Ultimately, over €400 billion would be spent on concentrated solar power plants, wind energy and a super grid of high voltage DC lines.
There’s a plan, considered grandiose by its critics. If successful, the project could fulfill much of the current and future energy needs of Europe, North Africa and the Middle East. It’s located smack in the middle of one of the most inhospitable places in the world: the Sahara Desert.
Libya’s participation is critical to the success of the intercontinental plan. Whether it ultimately becomes a reality depends on many factors.
Muammar el-Qaddafi’s reign has ended. That’s a good thing, especially for those forced to endure his totalitarian nightmare for nearly 42 years. The transitional government must now transform itself into something that all Libyans can live with. And one of the largest energy exporters to Europe will need to change its ways in order to fulfill its plan to implement a radical renewable project.
But this won’t happen overnight.
What About Libyan Oil and Gas Production?
The speed at which it does happen will matter, especially to the resumption of energy production. When will Libyan oil and natural gas production resume its rate prior to the country’s uprising?
The reality is, it’ll take at least a year or two, or maybe even three – and an estimated $3 billion of capital – for oil and natural gas production to return to pre-civil war levels.
History tells us that even three years could be wildly optimistic. When the United States invaded Iraq in 2003, oil output dropped almost immediately from the 2.4 million barrels per day (mbpd) before the invasion to around 100,000 bpd. It only just returned to pre-invasion levels in Q2 2011, a delay of eight years.
On the plus side, Qaddafi was a dead man walking for weeks. That reduces oil company and investor concerns that the country could become another Iraq. Most of the country was securely in rebel hands even before Muammar met his demise.
The odds are increasing that the resumption of Libya’s contribution of two million barrels of oil per day to the global oil supply will be sooner rather than later. Initial indications point to a relatively smooth process. Oil and gas companies are already starting to trickle back into the country.
On the downside, there was a significant amount of damage to oil infrastructure at both production and port facilities. Many of these repairs will take years, and they’re just beginning to get underway.
Libyan Natural Gas Production: Already Ramping Back Up
Natural gas is a slightly different story from oil. Libyan natural gas exports to Italy have resumed through the 32″ Greenstream Pipeline.
This 340-mile pipeline crosses the Mediterranean Sea, and is jointly owned by the Italian oil and gas giant Eni S.p.A. (NYSE: E) and the Libyan National Oil Corporation.
It connects onshore gas-producing fields at Wafa and offshore fields at Bahr Essalam with Libyan gas processing facilities at Mellitah.
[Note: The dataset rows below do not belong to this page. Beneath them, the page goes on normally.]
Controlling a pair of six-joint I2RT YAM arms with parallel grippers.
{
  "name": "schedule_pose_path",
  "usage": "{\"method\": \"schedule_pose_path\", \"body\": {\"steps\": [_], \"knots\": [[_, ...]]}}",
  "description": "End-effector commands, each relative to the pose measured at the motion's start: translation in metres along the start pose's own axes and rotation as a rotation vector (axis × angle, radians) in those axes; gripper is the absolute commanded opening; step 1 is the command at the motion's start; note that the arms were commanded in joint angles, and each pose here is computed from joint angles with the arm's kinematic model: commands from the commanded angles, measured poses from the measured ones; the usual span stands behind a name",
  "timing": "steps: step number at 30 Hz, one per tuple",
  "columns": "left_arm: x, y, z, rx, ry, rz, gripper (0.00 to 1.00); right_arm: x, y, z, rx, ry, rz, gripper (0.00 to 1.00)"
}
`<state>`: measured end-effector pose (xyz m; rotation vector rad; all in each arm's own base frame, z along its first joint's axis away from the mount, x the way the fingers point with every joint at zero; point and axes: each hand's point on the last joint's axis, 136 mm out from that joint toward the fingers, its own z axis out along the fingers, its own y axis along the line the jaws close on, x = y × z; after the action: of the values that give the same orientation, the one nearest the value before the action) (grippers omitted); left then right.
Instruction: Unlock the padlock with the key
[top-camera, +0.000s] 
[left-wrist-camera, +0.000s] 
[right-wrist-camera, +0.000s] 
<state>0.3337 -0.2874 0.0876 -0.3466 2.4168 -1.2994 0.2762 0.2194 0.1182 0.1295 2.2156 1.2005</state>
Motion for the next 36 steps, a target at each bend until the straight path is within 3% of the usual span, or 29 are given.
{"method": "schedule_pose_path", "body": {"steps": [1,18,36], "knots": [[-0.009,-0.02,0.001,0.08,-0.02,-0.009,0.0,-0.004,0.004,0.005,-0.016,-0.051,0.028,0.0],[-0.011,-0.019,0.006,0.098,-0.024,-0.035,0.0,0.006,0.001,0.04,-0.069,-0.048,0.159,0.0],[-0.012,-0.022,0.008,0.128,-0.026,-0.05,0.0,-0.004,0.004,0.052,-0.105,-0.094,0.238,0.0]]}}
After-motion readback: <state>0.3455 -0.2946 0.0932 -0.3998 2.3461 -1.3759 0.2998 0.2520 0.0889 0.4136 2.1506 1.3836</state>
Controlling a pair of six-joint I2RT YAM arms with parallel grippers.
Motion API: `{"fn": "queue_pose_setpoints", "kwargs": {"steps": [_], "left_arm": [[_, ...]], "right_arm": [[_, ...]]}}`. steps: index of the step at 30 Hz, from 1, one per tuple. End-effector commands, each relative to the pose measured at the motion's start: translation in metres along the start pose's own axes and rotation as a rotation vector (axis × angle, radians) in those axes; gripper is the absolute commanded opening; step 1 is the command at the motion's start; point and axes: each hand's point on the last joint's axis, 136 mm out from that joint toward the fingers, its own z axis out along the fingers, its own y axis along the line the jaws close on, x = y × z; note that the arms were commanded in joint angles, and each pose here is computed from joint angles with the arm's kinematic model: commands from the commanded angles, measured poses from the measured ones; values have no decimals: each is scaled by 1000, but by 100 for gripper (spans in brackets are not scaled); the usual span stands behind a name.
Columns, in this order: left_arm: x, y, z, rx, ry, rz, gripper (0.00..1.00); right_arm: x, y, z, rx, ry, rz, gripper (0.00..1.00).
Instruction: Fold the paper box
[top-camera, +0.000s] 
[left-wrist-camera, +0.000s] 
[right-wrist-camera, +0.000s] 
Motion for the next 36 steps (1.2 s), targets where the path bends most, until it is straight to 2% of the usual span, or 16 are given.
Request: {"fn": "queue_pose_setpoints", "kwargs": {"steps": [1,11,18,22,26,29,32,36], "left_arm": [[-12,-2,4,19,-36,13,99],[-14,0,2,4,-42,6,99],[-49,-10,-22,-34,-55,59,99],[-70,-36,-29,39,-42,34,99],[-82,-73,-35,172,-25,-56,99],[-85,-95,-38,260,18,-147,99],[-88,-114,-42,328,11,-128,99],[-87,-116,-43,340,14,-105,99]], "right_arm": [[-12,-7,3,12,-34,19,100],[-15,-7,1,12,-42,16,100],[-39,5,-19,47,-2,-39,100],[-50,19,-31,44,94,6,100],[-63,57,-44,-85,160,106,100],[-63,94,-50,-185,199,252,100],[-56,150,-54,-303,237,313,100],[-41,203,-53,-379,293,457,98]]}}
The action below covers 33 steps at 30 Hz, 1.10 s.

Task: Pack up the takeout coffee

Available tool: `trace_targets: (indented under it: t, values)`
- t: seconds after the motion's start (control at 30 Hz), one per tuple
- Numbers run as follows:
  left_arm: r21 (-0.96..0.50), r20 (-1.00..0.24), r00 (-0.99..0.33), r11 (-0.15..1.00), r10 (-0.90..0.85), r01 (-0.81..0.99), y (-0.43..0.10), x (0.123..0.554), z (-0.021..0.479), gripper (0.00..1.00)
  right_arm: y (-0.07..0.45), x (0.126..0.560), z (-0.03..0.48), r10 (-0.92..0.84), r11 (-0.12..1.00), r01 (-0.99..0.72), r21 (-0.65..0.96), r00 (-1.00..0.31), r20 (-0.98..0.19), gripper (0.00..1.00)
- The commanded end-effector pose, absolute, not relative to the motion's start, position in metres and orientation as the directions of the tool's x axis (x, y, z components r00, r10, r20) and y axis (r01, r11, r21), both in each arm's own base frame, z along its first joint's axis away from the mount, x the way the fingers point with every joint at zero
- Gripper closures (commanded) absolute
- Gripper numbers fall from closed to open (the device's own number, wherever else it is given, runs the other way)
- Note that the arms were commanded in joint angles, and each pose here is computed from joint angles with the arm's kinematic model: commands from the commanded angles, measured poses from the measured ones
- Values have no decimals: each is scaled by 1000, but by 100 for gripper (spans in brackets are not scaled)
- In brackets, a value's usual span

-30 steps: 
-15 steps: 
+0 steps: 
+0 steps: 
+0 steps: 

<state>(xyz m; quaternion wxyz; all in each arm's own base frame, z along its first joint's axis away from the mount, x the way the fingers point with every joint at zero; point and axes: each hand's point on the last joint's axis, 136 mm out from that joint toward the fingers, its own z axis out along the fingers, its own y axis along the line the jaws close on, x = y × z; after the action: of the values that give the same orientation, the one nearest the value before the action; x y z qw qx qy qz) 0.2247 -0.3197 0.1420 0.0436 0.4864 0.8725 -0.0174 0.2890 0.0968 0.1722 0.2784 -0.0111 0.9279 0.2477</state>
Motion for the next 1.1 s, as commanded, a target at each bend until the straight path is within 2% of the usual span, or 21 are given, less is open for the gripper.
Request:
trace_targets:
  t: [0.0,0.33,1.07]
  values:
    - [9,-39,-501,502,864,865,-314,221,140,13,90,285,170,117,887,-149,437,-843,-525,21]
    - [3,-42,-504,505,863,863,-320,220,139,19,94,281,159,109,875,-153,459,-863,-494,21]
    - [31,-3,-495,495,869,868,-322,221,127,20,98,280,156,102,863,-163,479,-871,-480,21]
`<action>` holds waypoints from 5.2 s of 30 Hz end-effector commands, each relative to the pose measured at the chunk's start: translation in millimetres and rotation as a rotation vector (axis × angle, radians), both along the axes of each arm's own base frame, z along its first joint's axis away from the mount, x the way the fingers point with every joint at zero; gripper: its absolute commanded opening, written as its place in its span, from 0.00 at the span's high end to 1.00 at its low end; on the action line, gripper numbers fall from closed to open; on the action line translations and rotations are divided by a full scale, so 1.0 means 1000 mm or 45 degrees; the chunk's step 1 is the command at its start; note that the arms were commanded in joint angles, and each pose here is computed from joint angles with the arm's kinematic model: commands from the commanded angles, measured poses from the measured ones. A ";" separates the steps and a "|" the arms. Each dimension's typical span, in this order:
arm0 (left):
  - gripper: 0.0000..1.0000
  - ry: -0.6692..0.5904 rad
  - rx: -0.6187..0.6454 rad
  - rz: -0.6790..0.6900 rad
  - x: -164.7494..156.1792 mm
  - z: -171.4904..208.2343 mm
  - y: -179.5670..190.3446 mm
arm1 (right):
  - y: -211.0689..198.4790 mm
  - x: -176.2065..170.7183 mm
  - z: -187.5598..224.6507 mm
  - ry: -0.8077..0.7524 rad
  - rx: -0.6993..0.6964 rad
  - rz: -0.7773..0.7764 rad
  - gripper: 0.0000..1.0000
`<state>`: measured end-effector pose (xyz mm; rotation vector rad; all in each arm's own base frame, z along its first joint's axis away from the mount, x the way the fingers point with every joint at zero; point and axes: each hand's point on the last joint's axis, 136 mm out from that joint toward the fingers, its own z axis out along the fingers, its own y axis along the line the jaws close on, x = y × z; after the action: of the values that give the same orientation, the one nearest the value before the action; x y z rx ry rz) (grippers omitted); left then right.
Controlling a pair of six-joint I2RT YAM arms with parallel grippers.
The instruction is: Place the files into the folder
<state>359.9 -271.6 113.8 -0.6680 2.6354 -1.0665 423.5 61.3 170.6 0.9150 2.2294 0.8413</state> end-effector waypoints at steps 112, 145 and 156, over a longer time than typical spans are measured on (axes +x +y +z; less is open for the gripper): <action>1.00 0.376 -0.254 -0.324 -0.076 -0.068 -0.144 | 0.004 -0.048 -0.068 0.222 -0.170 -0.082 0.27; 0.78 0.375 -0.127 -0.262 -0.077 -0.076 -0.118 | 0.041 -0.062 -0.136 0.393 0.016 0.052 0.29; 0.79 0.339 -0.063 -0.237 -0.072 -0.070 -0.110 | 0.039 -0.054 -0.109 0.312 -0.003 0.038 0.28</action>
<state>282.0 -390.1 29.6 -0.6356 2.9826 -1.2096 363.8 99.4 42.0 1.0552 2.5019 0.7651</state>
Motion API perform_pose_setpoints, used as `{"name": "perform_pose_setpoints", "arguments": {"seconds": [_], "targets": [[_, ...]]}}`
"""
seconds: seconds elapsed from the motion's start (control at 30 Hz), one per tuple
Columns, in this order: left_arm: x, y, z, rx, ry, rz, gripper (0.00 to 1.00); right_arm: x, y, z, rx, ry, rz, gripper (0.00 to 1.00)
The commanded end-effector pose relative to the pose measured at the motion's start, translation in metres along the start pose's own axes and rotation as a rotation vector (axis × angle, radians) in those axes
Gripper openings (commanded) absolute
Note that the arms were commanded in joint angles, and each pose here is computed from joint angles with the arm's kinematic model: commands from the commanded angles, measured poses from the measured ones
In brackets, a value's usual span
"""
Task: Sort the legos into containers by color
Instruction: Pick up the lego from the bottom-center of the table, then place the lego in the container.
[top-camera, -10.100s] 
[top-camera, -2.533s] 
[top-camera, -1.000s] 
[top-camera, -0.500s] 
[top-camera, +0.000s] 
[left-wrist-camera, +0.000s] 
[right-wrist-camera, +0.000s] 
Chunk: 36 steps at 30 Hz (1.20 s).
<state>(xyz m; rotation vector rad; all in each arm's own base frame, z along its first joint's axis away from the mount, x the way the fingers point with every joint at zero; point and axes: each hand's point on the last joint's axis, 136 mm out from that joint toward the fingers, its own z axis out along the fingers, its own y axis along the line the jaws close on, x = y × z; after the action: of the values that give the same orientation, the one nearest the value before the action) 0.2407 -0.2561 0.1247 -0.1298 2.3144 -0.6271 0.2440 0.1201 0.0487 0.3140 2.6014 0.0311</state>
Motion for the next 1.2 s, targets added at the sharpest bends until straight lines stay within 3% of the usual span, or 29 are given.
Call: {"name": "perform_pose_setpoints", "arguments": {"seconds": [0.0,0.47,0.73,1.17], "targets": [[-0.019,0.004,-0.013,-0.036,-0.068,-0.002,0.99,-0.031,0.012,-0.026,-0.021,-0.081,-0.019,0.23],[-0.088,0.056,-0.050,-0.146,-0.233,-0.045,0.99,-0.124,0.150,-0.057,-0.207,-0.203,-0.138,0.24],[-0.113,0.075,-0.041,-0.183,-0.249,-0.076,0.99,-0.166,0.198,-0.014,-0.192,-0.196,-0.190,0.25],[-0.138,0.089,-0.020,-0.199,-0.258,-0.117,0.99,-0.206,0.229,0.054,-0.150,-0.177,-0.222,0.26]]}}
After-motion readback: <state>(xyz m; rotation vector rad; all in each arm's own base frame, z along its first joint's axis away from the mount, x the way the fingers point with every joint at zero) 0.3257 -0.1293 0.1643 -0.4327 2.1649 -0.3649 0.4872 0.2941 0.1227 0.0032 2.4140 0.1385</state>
The Italian end terminates on the island of Sicily at Gela.
Roughly 80 percent of gas produced by Libya was historically exported to Italy, where it represents 10 percent of Italy’s total gas usage. Since February, when supplies were halted due to the uprising, Italy started buying gas from Russia to make up the difference.
It recently resumed buying from Libya, albeit at a much-reduced rate than before the uprising. You can see that in the graph below from the EIA. As things continue to return to normal, you can expect Italy to buy less from Russia and more from Libya.
The revenue will provide a much-needed source of capital for Libya to begin reconstruction of its oil and gas infrastructure, and its infrastructure at large.
A New Chapter and a Potential Bonanza in the Desert
Libya is about to begin a new chapter in its history. It’s potentially a new democratic nation in the making. Rebuilding its energy infrastructure is key to the resumption of economic growth. But there’s an even bigger reason to do so on the horizon.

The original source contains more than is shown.